Segment Open

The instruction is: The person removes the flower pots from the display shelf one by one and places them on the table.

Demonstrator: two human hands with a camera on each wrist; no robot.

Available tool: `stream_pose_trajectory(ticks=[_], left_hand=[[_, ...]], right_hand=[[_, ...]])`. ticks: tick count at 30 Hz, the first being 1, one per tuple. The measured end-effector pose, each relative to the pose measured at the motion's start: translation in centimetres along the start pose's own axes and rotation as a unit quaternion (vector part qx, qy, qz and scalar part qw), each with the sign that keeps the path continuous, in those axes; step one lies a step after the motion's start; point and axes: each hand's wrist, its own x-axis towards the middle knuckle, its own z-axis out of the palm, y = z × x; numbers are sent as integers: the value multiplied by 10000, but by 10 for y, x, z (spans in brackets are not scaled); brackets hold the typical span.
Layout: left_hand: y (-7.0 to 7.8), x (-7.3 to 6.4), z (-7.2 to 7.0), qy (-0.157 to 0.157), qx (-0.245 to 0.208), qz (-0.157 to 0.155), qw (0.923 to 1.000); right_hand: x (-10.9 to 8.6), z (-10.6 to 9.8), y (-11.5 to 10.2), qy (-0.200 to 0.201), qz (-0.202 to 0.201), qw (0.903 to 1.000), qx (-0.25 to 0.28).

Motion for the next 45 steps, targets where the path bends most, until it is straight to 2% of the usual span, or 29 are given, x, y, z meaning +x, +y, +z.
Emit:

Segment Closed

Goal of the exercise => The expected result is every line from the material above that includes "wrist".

Exercise response =>
Demonstrator: two human hands with a camera on each wrist; no robot.
Available tool: `stream_pose_trajectory(ticks=[_], left_hand=[[_, ...]], right_hand=[[_, ...]])`. ticks: tick count at 30 Hz, the first being 1, one per tuple. The measured end-effector pose, each relative to the pose measured at the motion's start: translation in centimetres along the start pose's own axes and rotation as a unit quaternion (vector part qx, qy, qz and scalar part qw), each with the sign that keeps the path continuous, in those axes; step one lies a step after the motion's start; point and axes: each hand's wrist, its own x-axis towards the middle knuckle, its own z-axis out of the palm, y = z × x; numbers are sent as integers: the value multiplied by 10000, but by 10 for y, x, z (spans in brackets are not scaled); brackets hold the typical span.

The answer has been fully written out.